New! The Bridge:Transcript of my comments on Vicky Frost’s Guardian Blog on the Bridge:final two episodes:chat posted on Blog an there 27th May 2012:See also main write up of Last two episodes here will be in the list on left


    link hasn’t worked for some reason:see this article in the Independent, called ‘Hard acts to follow:ballsy TV heroines keep on coming’ dated 27th May 2012
    where the creator of the Bridge describes how they deliberately swopped gender stereotypes:making Martin a woman and Saga a man:
    “We wanted to get away from a Swedish cliche’ of what middle aged Police officers are like..
    We put more female characteristics on him”
    the writer of the article, Gerard Gilbert (just to be clear) continues:
    “You don’t have to be a feminist to ask why, for a woman to be single minded and very good at her job, she has to be somewhere on the autistic spectrum”
    indeed-you don’t have to be a feminist..
    “We didn’t diagnose Saga” says Rosenfeldt (the creator of The Bridge)
    “but then when we aired the show it turned out that we’d created an Aspergers personality”
    so:as i have pointed out before on here:the fact that they made Saga a male stereotype led people to diagnose her as as having a condition!
    Just like with Sarah Lund, such a woman must have to be ‘odd’ when she is just acting like a man!. Cue the plenteous patronising and incorrect statements declaring that Saga has Aspergers and that this has been said by x member/writer of the show..
    Oh, and isn’t she doing well , considering
    When it is simply not true.

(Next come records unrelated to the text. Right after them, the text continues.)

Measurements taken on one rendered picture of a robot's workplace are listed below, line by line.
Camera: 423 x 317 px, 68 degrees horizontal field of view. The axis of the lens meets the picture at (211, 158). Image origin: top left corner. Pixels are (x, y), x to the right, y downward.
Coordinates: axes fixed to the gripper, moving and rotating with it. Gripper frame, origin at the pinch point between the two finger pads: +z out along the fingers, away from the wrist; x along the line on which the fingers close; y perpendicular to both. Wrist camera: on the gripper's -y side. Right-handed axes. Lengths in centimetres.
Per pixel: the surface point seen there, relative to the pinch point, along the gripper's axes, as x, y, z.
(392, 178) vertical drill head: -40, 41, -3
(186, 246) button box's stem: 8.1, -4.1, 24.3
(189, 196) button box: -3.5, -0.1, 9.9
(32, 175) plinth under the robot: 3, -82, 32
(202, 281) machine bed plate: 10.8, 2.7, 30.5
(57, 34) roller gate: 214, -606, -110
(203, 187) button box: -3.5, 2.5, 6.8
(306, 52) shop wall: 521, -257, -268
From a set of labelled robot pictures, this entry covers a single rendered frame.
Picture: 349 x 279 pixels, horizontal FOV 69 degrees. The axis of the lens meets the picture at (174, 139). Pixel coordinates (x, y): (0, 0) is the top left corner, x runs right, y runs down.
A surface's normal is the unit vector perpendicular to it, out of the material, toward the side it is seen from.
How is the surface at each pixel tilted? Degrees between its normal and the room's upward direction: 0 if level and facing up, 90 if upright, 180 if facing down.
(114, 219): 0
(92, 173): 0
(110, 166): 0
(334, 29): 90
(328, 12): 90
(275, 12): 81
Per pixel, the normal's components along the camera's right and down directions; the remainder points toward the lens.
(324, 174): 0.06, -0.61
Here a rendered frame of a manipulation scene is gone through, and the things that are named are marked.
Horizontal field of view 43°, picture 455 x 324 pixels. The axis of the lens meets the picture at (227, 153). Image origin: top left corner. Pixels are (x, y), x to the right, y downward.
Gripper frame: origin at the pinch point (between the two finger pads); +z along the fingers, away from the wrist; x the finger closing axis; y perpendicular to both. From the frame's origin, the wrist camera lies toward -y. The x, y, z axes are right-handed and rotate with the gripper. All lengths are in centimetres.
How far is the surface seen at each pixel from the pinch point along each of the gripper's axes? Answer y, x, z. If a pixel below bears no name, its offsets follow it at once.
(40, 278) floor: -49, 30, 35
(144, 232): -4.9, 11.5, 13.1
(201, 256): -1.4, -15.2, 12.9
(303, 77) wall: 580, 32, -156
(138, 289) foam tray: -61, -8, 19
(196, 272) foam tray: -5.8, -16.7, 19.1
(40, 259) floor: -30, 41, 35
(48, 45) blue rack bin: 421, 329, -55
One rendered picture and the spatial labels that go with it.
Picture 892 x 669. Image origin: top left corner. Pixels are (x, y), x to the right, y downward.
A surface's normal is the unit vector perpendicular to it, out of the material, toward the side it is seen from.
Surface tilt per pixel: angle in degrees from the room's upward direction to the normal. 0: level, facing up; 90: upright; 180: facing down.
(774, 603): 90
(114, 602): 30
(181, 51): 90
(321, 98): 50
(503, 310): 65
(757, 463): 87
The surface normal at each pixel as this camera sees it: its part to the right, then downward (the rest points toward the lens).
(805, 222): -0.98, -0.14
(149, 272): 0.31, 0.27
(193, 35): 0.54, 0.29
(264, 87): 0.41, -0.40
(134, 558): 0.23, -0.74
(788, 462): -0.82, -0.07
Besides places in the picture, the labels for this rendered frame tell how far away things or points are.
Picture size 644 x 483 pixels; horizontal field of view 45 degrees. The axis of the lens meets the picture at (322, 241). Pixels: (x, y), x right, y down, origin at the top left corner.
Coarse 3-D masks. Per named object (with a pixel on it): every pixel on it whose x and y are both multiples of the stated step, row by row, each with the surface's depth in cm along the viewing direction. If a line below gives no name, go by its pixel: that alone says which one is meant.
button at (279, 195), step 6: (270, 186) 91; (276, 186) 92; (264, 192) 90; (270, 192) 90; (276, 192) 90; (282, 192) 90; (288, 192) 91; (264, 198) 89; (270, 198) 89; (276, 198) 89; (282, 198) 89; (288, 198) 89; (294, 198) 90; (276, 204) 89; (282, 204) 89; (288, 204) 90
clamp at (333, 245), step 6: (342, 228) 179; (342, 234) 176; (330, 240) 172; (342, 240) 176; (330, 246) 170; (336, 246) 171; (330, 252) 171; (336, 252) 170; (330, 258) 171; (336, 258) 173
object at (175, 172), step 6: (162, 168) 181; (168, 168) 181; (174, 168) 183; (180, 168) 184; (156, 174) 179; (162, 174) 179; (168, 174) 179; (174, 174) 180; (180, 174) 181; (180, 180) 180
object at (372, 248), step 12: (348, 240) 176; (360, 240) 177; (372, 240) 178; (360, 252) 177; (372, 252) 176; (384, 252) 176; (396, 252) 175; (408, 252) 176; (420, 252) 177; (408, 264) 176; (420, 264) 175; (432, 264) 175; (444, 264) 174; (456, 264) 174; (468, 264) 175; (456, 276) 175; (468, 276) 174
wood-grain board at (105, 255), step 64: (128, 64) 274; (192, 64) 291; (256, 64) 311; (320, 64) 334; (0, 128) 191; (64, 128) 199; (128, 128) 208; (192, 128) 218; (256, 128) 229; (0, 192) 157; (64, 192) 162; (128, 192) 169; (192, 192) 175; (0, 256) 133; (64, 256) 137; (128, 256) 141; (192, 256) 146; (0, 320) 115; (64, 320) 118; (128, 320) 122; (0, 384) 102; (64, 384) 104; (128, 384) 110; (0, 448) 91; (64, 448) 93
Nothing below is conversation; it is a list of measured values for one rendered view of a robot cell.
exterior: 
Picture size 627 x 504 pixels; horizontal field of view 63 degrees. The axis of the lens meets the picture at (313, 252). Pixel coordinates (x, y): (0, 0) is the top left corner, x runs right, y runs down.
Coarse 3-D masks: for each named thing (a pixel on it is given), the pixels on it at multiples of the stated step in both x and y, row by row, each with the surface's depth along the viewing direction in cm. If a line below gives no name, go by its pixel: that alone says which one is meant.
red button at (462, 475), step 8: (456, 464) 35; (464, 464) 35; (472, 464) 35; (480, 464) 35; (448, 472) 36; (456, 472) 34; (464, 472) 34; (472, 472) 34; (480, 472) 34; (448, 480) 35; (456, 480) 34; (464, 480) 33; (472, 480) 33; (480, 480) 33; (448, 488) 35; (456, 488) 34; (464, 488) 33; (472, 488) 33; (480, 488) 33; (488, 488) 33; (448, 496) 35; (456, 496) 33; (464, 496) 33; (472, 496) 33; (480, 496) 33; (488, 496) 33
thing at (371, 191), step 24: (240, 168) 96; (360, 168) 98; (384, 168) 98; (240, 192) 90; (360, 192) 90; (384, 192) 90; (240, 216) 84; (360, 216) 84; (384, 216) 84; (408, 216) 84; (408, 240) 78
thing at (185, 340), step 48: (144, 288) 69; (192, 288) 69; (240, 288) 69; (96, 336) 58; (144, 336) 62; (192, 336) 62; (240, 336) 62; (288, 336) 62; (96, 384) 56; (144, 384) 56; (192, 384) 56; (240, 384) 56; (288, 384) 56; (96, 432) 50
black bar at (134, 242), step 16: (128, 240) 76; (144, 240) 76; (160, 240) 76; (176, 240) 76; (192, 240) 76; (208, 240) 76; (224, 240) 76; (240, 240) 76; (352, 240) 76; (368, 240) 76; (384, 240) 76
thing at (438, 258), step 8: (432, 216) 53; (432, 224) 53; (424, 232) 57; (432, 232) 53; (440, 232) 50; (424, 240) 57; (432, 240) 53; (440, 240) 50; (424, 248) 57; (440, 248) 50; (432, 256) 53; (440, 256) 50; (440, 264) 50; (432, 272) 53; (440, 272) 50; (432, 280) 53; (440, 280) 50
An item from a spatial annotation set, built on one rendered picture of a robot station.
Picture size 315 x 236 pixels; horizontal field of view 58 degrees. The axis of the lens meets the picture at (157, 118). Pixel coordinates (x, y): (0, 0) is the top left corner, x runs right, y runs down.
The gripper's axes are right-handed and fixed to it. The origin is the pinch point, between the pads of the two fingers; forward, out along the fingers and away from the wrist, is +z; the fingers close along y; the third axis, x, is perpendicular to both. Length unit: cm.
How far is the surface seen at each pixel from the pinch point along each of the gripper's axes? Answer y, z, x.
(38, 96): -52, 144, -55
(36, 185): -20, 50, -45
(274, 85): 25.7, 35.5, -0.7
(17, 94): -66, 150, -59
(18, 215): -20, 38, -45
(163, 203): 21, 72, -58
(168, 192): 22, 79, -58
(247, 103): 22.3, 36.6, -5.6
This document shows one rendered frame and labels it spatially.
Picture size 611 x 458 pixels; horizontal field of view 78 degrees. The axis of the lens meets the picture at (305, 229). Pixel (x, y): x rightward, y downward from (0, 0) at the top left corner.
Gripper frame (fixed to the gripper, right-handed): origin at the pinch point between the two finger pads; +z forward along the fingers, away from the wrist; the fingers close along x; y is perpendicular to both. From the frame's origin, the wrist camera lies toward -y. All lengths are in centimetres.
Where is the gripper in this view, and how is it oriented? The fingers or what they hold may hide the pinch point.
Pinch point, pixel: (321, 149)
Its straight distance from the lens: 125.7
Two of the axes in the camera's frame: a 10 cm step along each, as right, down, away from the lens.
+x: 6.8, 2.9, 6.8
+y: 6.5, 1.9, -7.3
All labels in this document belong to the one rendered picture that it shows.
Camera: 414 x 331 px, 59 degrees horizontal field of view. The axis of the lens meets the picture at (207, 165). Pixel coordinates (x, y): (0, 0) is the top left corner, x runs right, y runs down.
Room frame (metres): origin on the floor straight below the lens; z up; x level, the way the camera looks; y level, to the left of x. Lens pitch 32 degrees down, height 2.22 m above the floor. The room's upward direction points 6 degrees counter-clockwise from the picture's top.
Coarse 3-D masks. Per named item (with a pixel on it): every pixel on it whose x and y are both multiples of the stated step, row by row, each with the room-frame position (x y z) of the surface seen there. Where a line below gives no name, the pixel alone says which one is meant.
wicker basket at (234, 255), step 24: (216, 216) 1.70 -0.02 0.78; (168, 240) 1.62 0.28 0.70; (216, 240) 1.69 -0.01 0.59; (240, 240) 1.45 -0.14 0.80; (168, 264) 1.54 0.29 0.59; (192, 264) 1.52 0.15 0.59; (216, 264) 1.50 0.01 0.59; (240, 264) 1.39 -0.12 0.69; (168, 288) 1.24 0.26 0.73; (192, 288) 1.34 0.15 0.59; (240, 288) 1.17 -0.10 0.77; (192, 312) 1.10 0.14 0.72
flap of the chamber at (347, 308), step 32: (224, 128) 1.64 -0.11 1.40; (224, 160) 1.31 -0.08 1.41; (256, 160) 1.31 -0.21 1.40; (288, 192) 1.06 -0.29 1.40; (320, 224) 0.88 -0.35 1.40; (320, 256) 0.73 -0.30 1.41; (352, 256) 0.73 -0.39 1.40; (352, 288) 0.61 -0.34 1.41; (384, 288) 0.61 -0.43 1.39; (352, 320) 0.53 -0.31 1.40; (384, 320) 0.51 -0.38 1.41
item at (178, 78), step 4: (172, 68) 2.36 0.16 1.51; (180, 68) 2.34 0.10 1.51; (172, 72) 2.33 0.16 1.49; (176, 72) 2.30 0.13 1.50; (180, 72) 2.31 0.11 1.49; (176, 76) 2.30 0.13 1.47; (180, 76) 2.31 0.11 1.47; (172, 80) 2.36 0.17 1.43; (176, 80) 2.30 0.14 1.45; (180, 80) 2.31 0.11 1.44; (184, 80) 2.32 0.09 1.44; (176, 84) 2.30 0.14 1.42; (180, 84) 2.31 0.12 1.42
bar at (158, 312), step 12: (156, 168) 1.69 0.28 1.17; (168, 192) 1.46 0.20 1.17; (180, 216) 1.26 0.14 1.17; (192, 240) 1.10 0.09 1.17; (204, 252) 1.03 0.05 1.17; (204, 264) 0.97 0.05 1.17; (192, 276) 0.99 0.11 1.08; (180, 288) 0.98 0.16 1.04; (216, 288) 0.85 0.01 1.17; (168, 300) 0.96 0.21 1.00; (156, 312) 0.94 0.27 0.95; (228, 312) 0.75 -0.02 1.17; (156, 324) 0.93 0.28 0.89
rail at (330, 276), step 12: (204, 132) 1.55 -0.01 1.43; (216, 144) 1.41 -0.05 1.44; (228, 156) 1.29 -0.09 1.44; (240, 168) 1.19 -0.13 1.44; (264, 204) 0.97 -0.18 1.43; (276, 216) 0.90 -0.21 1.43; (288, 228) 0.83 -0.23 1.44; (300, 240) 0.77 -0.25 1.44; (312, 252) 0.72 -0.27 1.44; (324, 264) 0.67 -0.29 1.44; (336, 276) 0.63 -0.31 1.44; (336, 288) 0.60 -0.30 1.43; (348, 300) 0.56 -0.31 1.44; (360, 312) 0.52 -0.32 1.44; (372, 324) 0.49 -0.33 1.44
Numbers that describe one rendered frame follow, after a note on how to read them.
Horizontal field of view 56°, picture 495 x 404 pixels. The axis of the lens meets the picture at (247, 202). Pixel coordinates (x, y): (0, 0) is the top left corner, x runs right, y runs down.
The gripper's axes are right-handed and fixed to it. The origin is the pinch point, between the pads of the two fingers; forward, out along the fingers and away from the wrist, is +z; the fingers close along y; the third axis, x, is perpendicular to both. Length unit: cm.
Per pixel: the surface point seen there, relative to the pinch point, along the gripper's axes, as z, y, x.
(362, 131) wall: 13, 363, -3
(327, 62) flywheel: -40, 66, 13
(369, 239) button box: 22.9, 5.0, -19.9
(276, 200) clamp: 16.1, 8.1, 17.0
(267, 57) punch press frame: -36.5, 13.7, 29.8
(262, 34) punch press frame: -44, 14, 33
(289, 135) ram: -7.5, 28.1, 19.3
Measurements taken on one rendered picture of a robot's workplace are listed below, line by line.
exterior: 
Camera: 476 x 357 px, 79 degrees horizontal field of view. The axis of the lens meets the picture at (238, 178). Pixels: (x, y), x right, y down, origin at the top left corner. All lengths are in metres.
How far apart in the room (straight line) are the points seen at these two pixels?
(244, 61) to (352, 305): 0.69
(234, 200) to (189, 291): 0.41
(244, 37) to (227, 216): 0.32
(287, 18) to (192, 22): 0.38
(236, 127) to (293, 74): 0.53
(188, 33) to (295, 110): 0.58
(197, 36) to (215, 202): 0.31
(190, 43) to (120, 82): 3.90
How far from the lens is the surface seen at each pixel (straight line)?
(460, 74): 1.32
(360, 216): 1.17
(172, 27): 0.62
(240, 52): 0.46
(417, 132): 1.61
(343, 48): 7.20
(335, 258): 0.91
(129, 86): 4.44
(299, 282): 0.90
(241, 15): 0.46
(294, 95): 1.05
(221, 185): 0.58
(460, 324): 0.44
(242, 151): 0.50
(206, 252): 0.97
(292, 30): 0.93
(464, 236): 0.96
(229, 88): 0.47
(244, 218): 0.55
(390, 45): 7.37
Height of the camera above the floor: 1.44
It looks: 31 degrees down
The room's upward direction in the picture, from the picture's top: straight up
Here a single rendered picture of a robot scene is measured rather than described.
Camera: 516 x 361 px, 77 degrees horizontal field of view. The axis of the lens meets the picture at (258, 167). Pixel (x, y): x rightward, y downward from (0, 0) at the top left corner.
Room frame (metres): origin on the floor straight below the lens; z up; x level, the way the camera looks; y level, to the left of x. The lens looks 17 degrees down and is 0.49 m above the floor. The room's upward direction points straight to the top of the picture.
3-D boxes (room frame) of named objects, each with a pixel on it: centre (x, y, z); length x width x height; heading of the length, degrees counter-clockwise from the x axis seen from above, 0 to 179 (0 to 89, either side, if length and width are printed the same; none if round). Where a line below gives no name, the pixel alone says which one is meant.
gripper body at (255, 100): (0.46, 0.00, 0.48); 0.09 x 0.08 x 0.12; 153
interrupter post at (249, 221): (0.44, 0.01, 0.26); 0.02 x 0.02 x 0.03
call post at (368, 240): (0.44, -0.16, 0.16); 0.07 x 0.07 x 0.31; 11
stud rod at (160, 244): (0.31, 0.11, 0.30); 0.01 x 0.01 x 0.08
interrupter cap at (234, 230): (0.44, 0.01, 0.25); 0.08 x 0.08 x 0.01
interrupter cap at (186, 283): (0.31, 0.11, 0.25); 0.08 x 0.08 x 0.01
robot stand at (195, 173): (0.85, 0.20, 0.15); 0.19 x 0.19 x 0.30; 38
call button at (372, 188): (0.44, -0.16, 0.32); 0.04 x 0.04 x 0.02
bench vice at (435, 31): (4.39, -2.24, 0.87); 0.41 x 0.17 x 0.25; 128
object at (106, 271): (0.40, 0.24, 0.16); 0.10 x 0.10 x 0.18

Saying it is so doesn’t make it so!
    What are the show creators meant to say when asked? of course they have to be diplomatic as above. Otherwise they could be seen as being tactless or unkind to people with Aspergers or autism. When all that has happened is that people have projected this condition onto the actress who is acting ‘male’!
    as the article says:
    !”The modern television heroine is increasingly likely to act like an anti-social, obsessive male. or as Danish actress Sophie Grabol famously said to the writers of The Killing when they tried giving her workaholic detective Sarah Lund a love life;
    “I am Clint Eastwood..he doesn’t have a girlfriend”
    i find it a fascinating phenomenon that the condition of Aspergers has become, along with autism, irredeemably attached to these female heroines simply for displaying the exact same qualities as time honoured and respected poker faced Male Detectives/heroes who likewise are and entirely unbothered with social niceties or touch feely stuff. Clint Eastwood being a classic example.
    The words Aspergers and autism are memes, or rather a dramatic memes that have become projected and then transposed onto these women characters who are only acting like a male detective. Upon whom nobody would ever pathologise a condition or even mention their behaviour as being in any way an ‘oddity’..
    teaching us a lot about gender stereotypes and our rejection of a male stereotype only when enacted by a woman along the way..Oh and such behaviour whilst admitted in the show as ‘odd’ was never meant to mean anything more than that.
    Interestingly:such behaviour is considered to be a bit more than odd and must derive from an actual disorder only when displayed by a woman. Not when a man is doing the very same thing. So similar behaviour in a man is not seen as a symptom of any condition nor is it even remarked upon or excused by any label, the mildest apparently being ‘odd’..
    Presumably the alternative gender stereotype of a woman must have to include her being necessarily sympathetic, empathetic, caring, touchy feely and all lovey dovey. So any stepping outside this restricted area gets alarm bells ringing! the poor thing, she must have a
    condition since she’s acting just so unwomanly...
    So:such behaviour in a man is all hunky dory but taken out of a male context is now seen as socially unacceptable & even a little cruel? the level and amount by which the exact same behaviour is ceaselessly diagnosed & pathologised in a woman shows up the glaring and restrictive stereotypes of what must be considered to be womanly behaviour..
    & just how far we perceive the woman to have strayed from her gender stereotype & just how terribly unwomanly it is of her to have done so.
    Whilst at the same time: strangely and unfairly having to classify her as necessarily passively suffering from a condition to have done so. eg. she can’t just be like that, like Clint, like Bruce Willis, like equally unsmiling & uncaring James Bond, like each & every other male Detective except for bumbling and shambolic Martin, whose female characteristics were acceptable.
    It also shows us just how very traditional the gender stereotype for a woman still is. if this is what happens when it is traduced..
    So:male stereotyped behaviour is seen as odd, cold, cruel & necessitating a diagnosed disorder only when displayed by a woman! Otherwise, it’s all cool!

  • clarissima

    26 May 2012 3:02PM
    hi@pdboxer, Yes, i agree with you. i also found light and humour when i think about it, in The Bridge, however what humour there was in The Bridge, was precious and sparse..Charlotte mainly for me!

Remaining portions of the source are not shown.